A method of tuning a PIFA antenna by adjusting the volume and proximity of a dielectric material to the feed and shorting pins and/or capacitive-loading plates of the antenna is described. The present invention permits the antenna to be tuned to suit variations in applications such as where the ground plane varies in size or where there is a frequency shift required due to the different materials used to make the chassis in which the antenna is mounted. In one embodiment of the invention, the PIFA antenna includes a movable tuning member in the form of a selectively rotatable rotor having a semi-circular rotor vane provided thereon. In another embodiment, a selectively movable block or slug is utilized as the movable tuning member. In still another embodiment of the invention, the frame which supports the movable tuning members in the other embodiments has a slot molded thereinto.
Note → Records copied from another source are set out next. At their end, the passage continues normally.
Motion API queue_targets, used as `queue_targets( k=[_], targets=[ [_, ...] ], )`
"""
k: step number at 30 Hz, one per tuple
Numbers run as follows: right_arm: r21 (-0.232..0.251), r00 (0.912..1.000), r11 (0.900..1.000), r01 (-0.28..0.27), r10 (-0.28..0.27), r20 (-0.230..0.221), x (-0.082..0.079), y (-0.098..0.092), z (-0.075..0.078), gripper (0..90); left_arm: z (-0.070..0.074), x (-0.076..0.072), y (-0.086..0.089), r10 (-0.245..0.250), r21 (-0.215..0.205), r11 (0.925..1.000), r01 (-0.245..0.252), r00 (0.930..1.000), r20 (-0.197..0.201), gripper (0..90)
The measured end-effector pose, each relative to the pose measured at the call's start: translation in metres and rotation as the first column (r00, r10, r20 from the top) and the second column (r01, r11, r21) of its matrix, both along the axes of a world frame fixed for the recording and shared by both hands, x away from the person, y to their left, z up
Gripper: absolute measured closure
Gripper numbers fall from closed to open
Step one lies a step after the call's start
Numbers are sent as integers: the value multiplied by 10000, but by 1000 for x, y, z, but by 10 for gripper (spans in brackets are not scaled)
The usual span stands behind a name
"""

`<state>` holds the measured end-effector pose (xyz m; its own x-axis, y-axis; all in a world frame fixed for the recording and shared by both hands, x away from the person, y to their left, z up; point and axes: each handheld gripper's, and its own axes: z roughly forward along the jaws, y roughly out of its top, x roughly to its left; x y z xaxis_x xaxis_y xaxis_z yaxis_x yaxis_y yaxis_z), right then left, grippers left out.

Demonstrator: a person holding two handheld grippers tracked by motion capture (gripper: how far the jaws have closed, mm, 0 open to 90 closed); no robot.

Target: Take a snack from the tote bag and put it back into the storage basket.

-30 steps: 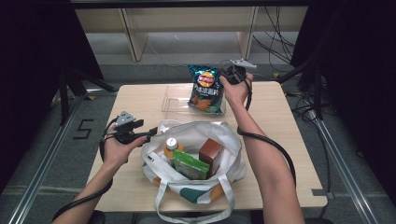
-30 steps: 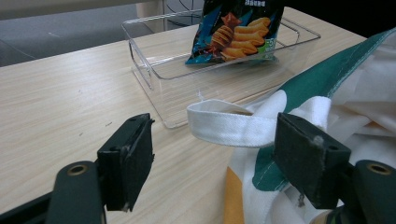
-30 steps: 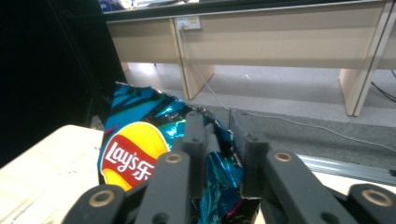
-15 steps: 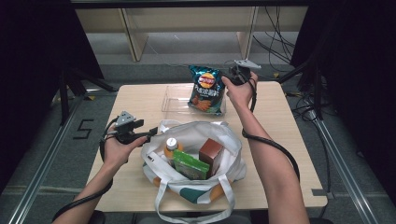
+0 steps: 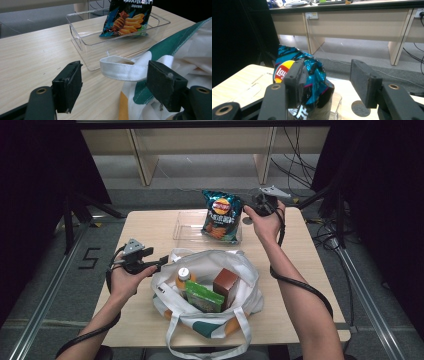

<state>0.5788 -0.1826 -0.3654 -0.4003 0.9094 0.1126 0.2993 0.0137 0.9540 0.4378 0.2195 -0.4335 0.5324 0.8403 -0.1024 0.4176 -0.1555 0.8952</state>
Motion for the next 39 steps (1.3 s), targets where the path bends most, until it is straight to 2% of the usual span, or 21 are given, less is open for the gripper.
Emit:
queue_targets(
  k=[3,4,9,10,11,15,16,18,22,23,24,26,27,29,32,34,39],
  targets=[
    [158,10000,9998,-70,70,7,-7,-1,2,466,0,0,0,-6,-16,10000,6,10000,-3,280],
    [258,9998,9996,-145,148,-120,-10,-1,3,465,0,0,0,26,22,10000,-26,10000,-4,280],
    [127,9994,9993,-355,354,56,-23,0,7,461,0,0,0,18,-34,10000,-18,10000,9,280],
    [219,9992,9990,-382,383,-58,-26,0,8,460,0,0,0,-2,1,10000,2,10000,8,280],
    [153,9988,9987,-483,482,59,-28,0,8,460,0,0,0,15,55,10000,-15,10000,9,280],
    [126,9977,9976,-676,676,2,-39,2,10,456,0,-1,0,18,-23,10000,-18,10000,-16,280],
    [251,9975,9972,-699,702,-100,-42,2,11,455,1,-1,0,7,0,10000,-7,10000,14,280],
    [142,9964,9964,-842,841,77,-46,1,11,453,1,-1,0,15,10,10000,-15,10000,47,280],
    [299,9952,9947,-980,977,92,-57,1,10,450,1,-1,0,28,28,10000,-28,10000,24,280],
    [357,9943,9937,-1062,1064,-29,-59,1,10,449,0,-1,0,23,36,10000,-23,10000,14,280],
    [192,9933,9932,-1150,1148,117,-60,0,10,448,0,-1,-1,70,-71,10000,-70,10000,-28,280],
    [278,9931,9927,-1170,1169,22,-67,1,10,445,0,-1,-1,10,4,10000,-10,10000,20,280],
    [253,9917,9915,-1278,1275,149,-68,1,9,444,0,-1,-1,50,-46,10000,-50,10000,-4,280],
    [207,9906,9904,-1364,1363,92,-76,2,10,442,1,-1,0,35,21,10000,-35,10000,28,280],
    [412,9867,9858,-1627,1627,31,-87,3,9,439,1,-1,0,49,11,10000,-49,10000,28,280],
    [181,9826,9825,-1855,1854,87,-92,3,9,437,1,-1,0,48,23,10000,-48,10000,21,280],
    [222,9770,9768,-2129,2126,146,-110,6,8,433,1,-1,-1,-7,50,10000,7,10000,23,280]
  ],
)
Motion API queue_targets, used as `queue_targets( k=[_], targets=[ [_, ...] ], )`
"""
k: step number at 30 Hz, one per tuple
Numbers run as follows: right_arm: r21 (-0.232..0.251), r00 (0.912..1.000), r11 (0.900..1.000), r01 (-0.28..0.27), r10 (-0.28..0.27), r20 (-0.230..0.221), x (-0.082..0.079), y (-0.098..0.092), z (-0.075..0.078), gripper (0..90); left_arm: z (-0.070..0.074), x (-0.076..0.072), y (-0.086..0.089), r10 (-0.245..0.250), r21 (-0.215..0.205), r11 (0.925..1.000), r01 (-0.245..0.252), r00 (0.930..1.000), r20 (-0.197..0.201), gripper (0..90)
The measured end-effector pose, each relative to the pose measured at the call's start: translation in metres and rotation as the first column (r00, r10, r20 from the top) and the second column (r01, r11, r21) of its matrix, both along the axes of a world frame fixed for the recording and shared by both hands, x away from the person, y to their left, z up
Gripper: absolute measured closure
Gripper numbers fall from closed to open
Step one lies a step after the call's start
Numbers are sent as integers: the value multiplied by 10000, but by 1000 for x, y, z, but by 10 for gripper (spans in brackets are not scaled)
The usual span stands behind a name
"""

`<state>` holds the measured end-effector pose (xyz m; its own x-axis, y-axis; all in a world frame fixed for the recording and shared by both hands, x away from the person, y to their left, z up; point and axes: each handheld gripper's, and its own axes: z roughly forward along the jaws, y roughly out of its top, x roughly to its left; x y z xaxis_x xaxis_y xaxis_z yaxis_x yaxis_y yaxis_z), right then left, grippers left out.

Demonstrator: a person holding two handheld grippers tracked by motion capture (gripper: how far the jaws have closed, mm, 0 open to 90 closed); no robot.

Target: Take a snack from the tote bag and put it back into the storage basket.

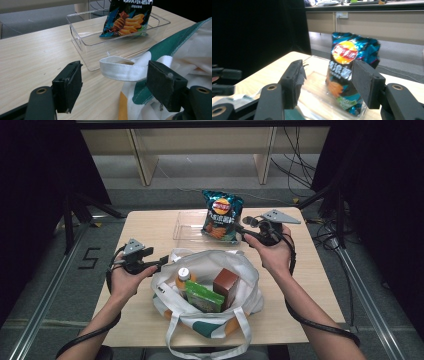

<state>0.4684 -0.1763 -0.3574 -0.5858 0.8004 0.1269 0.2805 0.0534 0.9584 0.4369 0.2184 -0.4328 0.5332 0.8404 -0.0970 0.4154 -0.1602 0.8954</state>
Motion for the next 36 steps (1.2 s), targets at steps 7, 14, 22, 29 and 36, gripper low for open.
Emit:
queue_targets(
  k=[7,14,22,29,36],
  targets=[
    [109,9991,9991,-413,413,-55,-19,2,-2,428,0,0,0,34,1,10000,-34,10000,14,280],
    [120,9979,9979,-640,641,-86,-34,-1,-4,425,-1,-1,0,37,-4,10000,-37,10000,9,280],
    [133,9969,9968,-791,792,-25,-56,-6,-6,422,-1,-1,-1,-13,-10,10000,13,10000,-6,280],
    [181,9938,9942,-1059,1064,-316,-75,-10,-10,419,-1,-2,1,41,-134,9999,-42,10000,-15,280],
    [231,9924,9928,-1176,1183,-324,-89,-11,-15,417,0,-3,2,58,-128,9999,-58,10000,17,280]
  ],
)
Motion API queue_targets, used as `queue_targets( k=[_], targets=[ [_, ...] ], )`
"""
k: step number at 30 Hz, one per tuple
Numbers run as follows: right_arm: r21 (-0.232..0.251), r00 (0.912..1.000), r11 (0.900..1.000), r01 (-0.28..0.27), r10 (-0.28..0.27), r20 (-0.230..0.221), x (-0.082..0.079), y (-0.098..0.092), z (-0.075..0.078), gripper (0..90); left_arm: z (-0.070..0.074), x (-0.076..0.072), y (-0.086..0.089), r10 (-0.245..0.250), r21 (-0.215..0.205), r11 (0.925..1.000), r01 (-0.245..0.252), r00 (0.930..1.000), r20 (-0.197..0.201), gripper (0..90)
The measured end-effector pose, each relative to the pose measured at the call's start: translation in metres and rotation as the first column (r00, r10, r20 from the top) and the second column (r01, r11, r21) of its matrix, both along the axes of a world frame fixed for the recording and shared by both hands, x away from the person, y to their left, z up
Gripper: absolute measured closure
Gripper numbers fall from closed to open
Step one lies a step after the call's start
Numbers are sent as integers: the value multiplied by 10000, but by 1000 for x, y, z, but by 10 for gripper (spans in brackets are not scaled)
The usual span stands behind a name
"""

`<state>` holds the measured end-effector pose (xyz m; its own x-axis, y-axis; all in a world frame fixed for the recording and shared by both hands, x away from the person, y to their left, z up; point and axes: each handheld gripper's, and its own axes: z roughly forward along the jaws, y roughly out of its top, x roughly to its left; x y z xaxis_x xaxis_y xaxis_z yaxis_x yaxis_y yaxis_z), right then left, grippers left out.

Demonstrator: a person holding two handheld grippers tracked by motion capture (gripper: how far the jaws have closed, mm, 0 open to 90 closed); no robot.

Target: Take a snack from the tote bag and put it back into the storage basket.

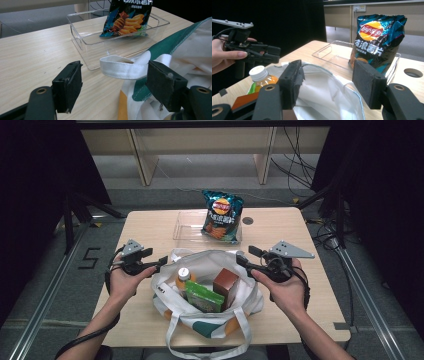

The size and position of the slot can be altered, thereby providing a range of antennas based on the same patch and mold tool.
A principal object of the invention is to provide a means of selectively varying or changing the resonant frequency and/or input impedance of an antenna without having to redesign and make a new antenna.
A further object of the invention is to provide a single antenna which can cover a wider frequency range than was previously available.
Still another object of the invention is to provide an antenna wherein it is possible to replace a number of antennas with a single selectively variable design, thereby reducing unit cost in volume manufacturing as well as the antenna design time.
These and other objects will be apparent to those skilled in the art.
FIG. 1 is a perspective view of a cellular telephone having the tunable PIFA antenna mounted therein;
FIG. 2 is a perspective view illustrating the tunable PIFA antenna;
FIG. 3 is a perspective view of the antenna of FIG. 2;
FIG. 4 is an exploded perspective view of the antenna of FIGS. 2 and 3;
FIG. 5 is a perspective view of a second embodiment of the tunable antenna;
FIG. 6 is an exploded perspective view of the antenna of FIG. 5;
FIG. 7 is a perspective view of a third embodiment of the tunable antenna;
FIG. 8 is an exploded perspective view of the tunable PIFA antenna of FIG. 7;
FIG. 9 is a perspective view of a fourth embodiment of the tunable antenna;
FIG. 10 is an exploded perspective view of the antenna of FIG. 9;
FIG. 11 is a perspective view of a fifth embodiment of the tunable antenna;
FIG. 12 is an exploded perspective view of the antenna of FIG. 11; and
FIG. 13 is a partial side view of the antenna of FIG. 11.
One embodiment of the PIFA antenna is referred to by the reference numeral 10 while other embodiments of the PIFA antenna will be referred to by the reference numerals 10′, 10″, 10′″, and 10″″. Inasmuch as antennas 10′, 10″, 10′″, and 10″″ are identical to antenna 10 except for the design of the tunable portion of the antenna, only antenna 10 will be described in detail with “′”, “″”, “′″”, and “″″”, referring to identical structure on antennas 10′, 10″, 10′″, and 10″″, respectively.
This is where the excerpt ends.